De Oosters-Orthodoxe Kerk kent geen aanbidding van heiligen. Ze vereren die alleen met aanraking en kussen.
Het RD wijdde twee artikelen aan Sergio Posad (2-1 en 3-1). Uit het tweede artikel over het klooster van de stad ten noorden van Moskou spreekt onkunde over de Russisch-Orthodoxe Kerk in het algemeen en het bezochte klooster in het bijzonder.
Zo stelt de auteur dat relieken worden aanbeden. Oosters-orthodoxen aanbidden relieken niet, maar vereren die. Aanbidding komt alleen God toe, verering ook de heiligen. De auteur beschrijft de verering van de relieken van de heilige Sergius. God laat zelf in de Heilige Schrift zien dat zelfs het gebeente van zijn heiligen, of voorwerpen die zij bij zich droegen, wonderdadige werking kunnen hebben, zoals het gebeente van Elisa of de kleding van Paulus. Vanaf de Vroege Kerk wordt daarom het gebeente van de gestorven heiligen zorgvuldig bewaard en op verschillende manieren vereerd. De verering vindt hier plaats in de vorm van aanraking en kussen. In de oosterse orthodoxie gelooft men met hele lichaam en niet alleen maar met het hoofd.
Iconen
Dit geloof met het hele lichaam maakt dat religieuze objecten binnen de Oosters-Orthodoxe Kerk een veel grotere rol spelen dan binnen de kerken van de Reformatie. Zo zijn iconen te vergelijken met het Evangelie, als een tastbare openbaring van God. Iconen zijn nageschilderde prototypen, die voor gelovigen een goddelijke herkomst hebben. Zo zijn er bijvoorbeeld de ”niet door mensenhanden gemaakte” afbeeldingen van Christus, die teruggaan op de overlevering van de afdruk van het gezicht van Christus in een stoffen doek.
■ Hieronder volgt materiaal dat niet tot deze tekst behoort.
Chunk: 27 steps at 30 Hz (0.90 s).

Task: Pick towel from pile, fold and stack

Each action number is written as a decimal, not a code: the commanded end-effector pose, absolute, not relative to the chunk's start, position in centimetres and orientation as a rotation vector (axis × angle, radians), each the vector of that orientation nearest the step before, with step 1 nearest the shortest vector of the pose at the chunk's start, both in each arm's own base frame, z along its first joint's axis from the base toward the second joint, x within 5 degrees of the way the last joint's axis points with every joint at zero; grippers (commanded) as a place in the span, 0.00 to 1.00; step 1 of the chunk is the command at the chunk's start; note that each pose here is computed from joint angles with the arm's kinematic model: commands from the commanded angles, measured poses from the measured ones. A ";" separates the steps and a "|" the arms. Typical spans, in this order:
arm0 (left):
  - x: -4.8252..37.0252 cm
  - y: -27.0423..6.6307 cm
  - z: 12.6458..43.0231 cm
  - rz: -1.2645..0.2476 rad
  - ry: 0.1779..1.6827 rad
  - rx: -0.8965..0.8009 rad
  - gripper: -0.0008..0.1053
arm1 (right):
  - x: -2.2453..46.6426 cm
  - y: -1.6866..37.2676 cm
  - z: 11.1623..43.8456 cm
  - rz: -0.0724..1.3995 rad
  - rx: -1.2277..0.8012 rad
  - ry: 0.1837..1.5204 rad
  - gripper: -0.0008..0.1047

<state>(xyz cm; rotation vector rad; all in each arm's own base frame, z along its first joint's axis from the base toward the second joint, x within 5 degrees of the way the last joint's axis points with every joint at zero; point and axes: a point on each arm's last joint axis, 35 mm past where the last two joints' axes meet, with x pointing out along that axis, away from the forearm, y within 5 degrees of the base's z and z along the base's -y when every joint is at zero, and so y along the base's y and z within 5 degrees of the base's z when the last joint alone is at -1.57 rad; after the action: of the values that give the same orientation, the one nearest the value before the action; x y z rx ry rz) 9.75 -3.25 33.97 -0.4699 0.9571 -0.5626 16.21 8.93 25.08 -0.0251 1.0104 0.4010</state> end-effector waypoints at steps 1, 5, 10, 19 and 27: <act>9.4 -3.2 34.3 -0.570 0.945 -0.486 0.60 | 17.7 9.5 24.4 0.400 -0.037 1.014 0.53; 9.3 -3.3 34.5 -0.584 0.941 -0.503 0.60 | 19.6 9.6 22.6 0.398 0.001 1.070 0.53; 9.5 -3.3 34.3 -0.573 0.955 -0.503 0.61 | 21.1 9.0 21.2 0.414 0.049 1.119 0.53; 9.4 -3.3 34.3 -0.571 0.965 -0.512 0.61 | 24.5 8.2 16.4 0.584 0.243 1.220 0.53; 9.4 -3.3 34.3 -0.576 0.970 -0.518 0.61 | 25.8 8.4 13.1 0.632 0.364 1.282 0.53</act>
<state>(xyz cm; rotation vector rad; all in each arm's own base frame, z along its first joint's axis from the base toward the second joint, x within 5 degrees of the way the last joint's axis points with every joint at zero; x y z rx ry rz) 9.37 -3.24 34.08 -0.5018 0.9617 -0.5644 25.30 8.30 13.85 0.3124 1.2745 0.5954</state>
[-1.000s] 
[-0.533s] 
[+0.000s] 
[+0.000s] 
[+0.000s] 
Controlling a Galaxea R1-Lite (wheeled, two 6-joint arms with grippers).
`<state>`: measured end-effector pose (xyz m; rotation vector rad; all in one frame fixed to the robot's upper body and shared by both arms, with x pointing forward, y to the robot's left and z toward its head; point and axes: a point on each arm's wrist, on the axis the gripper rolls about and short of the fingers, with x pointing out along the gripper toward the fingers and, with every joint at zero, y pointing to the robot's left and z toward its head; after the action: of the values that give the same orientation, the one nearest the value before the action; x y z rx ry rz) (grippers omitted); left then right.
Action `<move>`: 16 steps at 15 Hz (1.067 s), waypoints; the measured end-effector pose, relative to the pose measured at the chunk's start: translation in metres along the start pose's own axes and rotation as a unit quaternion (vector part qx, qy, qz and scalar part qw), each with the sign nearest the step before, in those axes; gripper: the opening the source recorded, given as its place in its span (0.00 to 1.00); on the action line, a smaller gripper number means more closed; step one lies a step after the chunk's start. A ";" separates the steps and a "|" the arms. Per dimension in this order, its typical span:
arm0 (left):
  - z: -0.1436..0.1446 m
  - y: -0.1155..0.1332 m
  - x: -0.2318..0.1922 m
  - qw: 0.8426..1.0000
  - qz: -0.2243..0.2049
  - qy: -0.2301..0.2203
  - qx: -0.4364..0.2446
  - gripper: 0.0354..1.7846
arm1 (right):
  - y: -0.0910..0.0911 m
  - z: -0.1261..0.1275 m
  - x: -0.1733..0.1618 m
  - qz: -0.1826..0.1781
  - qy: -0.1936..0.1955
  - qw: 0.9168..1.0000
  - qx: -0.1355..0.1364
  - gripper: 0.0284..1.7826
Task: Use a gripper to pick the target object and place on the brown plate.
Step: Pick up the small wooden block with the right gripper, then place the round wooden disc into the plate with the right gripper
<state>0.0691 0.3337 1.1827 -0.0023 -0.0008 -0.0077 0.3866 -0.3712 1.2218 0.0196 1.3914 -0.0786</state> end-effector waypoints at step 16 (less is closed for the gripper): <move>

Daarbij speelt ook de algemeen menselijke notie dat het heilige moet worden versierd. Het materiaal dat gebruikt wordt, hangt meestal samen met de functie. Hoe belangrijker de functie, hoe kostbaarder het materiaal.
Dat er bij het klooster van Sergio Pad een bron ontspringt, geeft het water dat daaruit voortkomt voor gelovigen natuurlijk een grote waarde. Dat het ”heilig” wordt genoemd, is dan net zo evident als het gebruik van water uit de Jordaan voor de doop van bijvoorbeeld onze prinsessen.
Gezegend brood
Het brood dat in de kerkzaal van het klooster wordt verkocht, noemt de auteur „heilig brood”. Dat is onjuist. Het gaat om gezegend brood, het zogenaamde ”prosphoron”. Hiervan wordt een klein deel tijdens de liturgie, waarin het maaltijdkarakter van de eucharistie veel centraler staat dan in de westerse kerken, geconsacreerd. Voor het klooster is de verkoop van de rest van dit brood een bron van inkomsten.
Hetzelfde geldt voor de gebedsintenties. Op briefjes worden namen geschreven, die dan samen met een donatie in een kist worden gestopt. Een gedeelte van het geld dat hiervoor gegeven wordt, gaat op aan het gebruik van kaarsen, wierook en dergelijke, noodzakelijk voor het op een goede manier vieren van de orthodoxe liturgie. Het gegeven geld moet eerder gezien worden als een donatie, als een offer, binnen de pelgrimage die veel mensen naar dit klooster maken. Het artikel vergelijkt deze praktijk met de verkoop van aflaten door de monnik Tetzel. Aflaten zijn verklaringen over het geestelijk heil van degene die ze kocht. Deze simonie is niet te vergelijken met het gebruik om monniken geld te geven (oorspronkelijk voor hun levensonderhoud, en in de loop der tijden ook voor het onderhoud aan de kloostergebouwen, sinds 1993 Unesco Werelderfgoed) voor brood, kaarsen en andere zaken die in het klooster geproduceerd worden.
De auteur is algemeen cultuurwetenschapper en godsdienstdocent.